Bart Somers had his reasons for choosing Mechelen. The (in his case not very useful) order on the Antwerp Open VLD electoral list for the Flemish Parliament will undoubtedly have played a role in this consideration: at best he would be a list pusher. That remains a so-called place of honor, but one that, under the circumstances, does not provide a hundred percent certainty of being elected.
Somers away, into Rutten. Coincidence helps, but she is of course well aware that her party does not have a surplus of MPs who are able to command a place in the Flemish core cabinet from one day to the next, who can handle the content of the files and assess them politically. That’s why Gwendolyn Rutten is suddenly ‘back’, so to speak.

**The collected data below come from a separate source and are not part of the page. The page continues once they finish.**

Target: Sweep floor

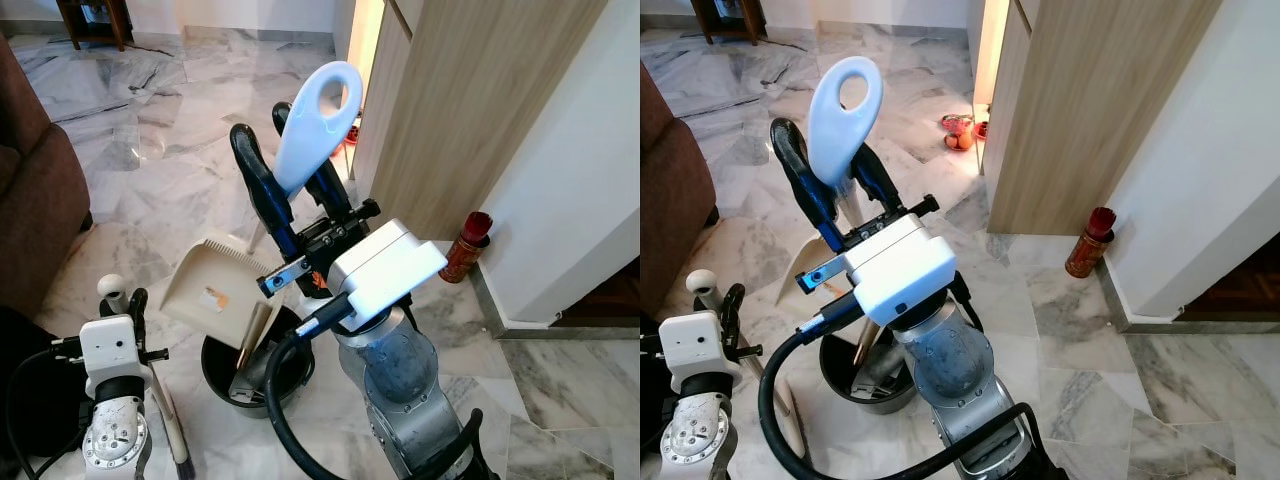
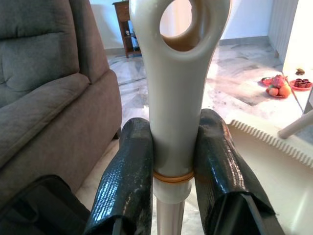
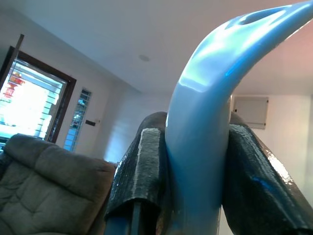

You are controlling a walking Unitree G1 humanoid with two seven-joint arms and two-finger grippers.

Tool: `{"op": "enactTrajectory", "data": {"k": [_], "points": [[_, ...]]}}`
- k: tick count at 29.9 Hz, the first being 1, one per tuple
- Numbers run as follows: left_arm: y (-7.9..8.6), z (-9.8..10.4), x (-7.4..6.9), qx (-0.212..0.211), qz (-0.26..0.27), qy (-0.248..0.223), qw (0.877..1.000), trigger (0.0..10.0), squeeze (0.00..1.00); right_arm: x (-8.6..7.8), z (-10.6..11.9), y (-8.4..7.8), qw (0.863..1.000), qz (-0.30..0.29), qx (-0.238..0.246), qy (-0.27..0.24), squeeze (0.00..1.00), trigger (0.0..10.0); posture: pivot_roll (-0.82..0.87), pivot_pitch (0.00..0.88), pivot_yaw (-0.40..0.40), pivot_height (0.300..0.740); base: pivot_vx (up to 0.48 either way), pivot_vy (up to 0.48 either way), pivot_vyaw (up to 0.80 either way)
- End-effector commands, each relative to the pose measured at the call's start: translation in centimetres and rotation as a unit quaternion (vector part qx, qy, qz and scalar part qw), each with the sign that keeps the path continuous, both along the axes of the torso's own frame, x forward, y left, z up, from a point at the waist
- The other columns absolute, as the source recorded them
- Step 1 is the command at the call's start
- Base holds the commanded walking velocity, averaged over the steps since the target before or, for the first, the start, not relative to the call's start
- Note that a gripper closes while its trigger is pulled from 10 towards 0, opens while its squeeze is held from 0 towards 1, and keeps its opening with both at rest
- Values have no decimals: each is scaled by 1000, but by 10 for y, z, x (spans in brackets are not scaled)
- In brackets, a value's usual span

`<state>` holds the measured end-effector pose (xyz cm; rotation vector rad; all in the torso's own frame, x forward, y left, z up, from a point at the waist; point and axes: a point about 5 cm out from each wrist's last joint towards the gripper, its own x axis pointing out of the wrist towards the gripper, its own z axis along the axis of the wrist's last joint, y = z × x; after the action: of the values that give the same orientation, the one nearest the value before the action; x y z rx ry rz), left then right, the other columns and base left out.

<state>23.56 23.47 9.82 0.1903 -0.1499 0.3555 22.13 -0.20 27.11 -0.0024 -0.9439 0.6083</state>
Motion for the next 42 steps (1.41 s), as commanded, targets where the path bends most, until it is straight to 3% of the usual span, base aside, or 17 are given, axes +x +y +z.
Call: {"op": "enactTrajectory", "data": {"k": [1,7,12,16,18,21,22,24,27,30,35,42], "points": [[-2,4,0,6,-6,-14,1000,10000,0,-12,16,-3,998,4,31,-50,0,10000,45,135,-59,740,0,0,0],[-3,3,0,6,-6,-13,1000,10000,0,-11,13,-2,999,5,28,-42,0,10000,45,135,-60,740,0,0,0],[-3,3,0,4,-8,-12,1000,10000,0,-1,9,-9,998,-42,14,-37,0,10000,43,135,-59,740,0,0,0],[-4,2,1,3,-11,-10,1000,10000,0,19,8,-29,991,-126,-7,-45,0,10000,42,134,-59,740,0,0,0],[-4,2,1,3,-12,-10,1000,10000,0,22,8,-32,989,-139,-10,-46,0,10000,43,134,-59,740,0,0,0],[-5,2,1,1,-13,-9,1000,10000,0,37,4,-53,977,-207,-23,-40,0,10000,42,133,-58,740,0,0,0],[-5,2,1,1,-13,-9,1000,10000,0,37,4,-53,977,-207,-23,-40,0,10000,42,133,-58,740,0,0,0],[-5,2,1,1,-15,-9,1000,10000,0,52,-4,-74,961,-277,-14,-5,0,10000,38,134,-56,740,0,0,0],[-5,1,1,1,-17,-8,1000,10000,0,63,-24,-97,943,-329,8,53,0,10000,41,135,-56,740,0,0,0],[-5,1,1,0,-18,-7,1000,10000,0,69,-40,-108,935,-339,26,101,0,10000,39,135,-55,740,0,0,0],[-7,-2,0,-3,-25,-2,1000,10000,0,77,-80,-137,905,-377,49,193,0,10000,40,129,-51,740,0,0,0],[-9,-2,1,-6,-35,2,999,10000,0,79,-105,-154,887,-403,28,225,0,10000,37,127,-49,740,0,0,0]]}}
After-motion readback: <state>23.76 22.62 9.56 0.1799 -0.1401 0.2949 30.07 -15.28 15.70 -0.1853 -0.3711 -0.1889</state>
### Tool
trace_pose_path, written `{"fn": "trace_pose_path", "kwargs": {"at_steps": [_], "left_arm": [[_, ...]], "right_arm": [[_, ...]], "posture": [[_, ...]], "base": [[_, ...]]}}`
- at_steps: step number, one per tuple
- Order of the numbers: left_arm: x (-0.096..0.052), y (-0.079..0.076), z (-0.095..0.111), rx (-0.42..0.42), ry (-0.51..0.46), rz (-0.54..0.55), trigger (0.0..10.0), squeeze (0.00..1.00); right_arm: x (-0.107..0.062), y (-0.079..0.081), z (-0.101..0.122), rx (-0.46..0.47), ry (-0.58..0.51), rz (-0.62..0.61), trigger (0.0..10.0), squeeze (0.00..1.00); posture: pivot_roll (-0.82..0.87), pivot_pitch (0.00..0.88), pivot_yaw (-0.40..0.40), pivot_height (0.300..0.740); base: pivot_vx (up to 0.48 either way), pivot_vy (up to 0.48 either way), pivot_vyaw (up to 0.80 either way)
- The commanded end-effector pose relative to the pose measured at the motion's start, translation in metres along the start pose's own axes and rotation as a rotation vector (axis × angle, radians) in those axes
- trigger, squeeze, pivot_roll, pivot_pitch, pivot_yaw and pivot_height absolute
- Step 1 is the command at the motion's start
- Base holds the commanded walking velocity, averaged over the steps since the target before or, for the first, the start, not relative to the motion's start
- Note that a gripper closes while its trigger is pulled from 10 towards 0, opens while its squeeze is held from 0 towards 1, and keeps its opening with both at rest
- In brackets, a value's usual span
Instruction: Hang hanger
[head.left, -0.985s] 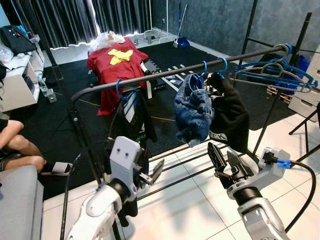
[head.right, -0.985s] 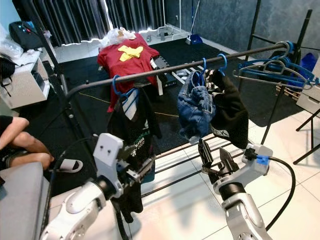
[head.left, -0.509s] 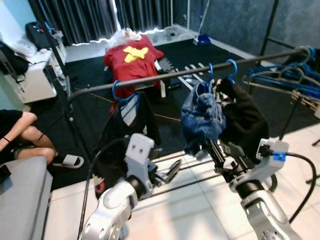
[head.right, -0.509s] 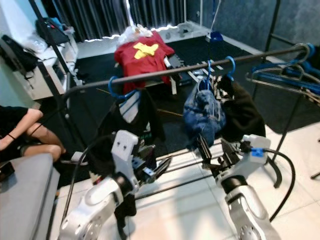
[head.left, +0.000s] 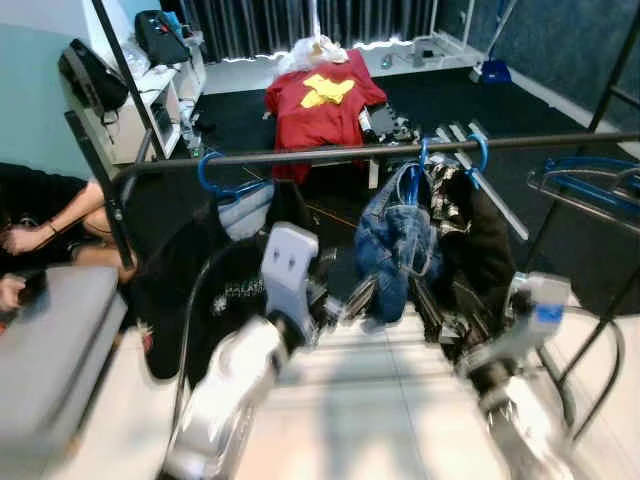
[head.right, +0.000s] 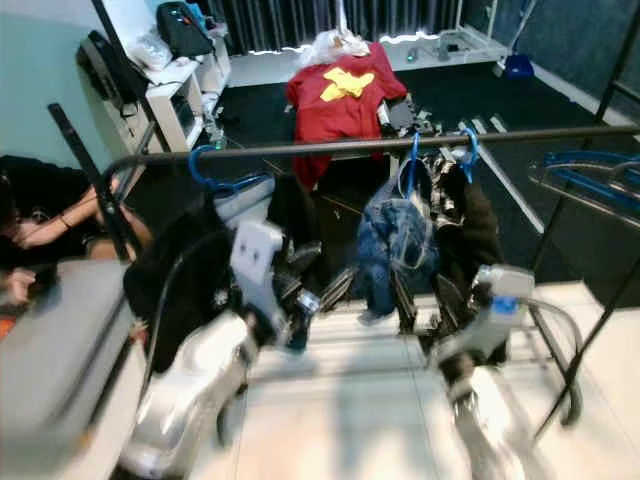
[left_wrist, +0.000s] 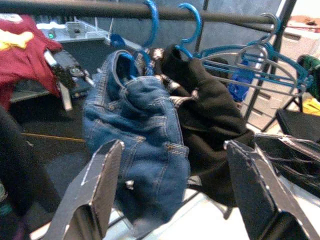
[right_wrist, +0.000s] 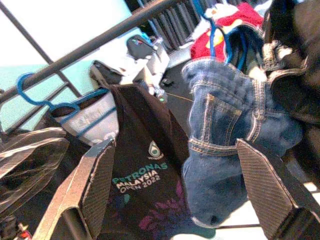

While of course she had never really been away.
And suddenly Gwendolyn Rutten is ‘back’, so to speak. While of course she had never really been away.
Dieu
It is a trick that you can only play if you realize that you are actually irreplaceable at that specific moment. At some point in the 1980s, the legendary PS chairman Guy Spitaels suddenly ‘disappeared’ from the scene. He was gone, simply, untraceable and unreachable: he felt he was being treated with too little respect (and too much contradiction).
Spitaels’ nickname was Dieu, so ubiquitous was the man, so much of an impression did he make on the average militant. Panic promptly broke out throughout the party, including the union and health insurance fund, and even in three-quarters of the French-speaking press. That was of course what Spitaels wanted: they begged him to appear again. Which he did after some insistence, smiling affably, and more powerful than ever.
Gwendolyn Rutten did not have to write an application letter to succeed Bart Somers, not only as Flemish Minister of the Interior, but also as Deputy Prime Minister. Together with Hilde Crevits (CD&V), she is suddenly the most powerful woman in the Flemish government, and as a result, again the female number one in Open VLD. The elections will be held within six months: Open VLD will certainly be able to use it until June 9, 2024. Aarschot can wait.
Gwendolyn Rutten apologizes for the past few weeks: ‘Maybe I exaggerated a bit.’ That’s how she really said it: “Maybe.”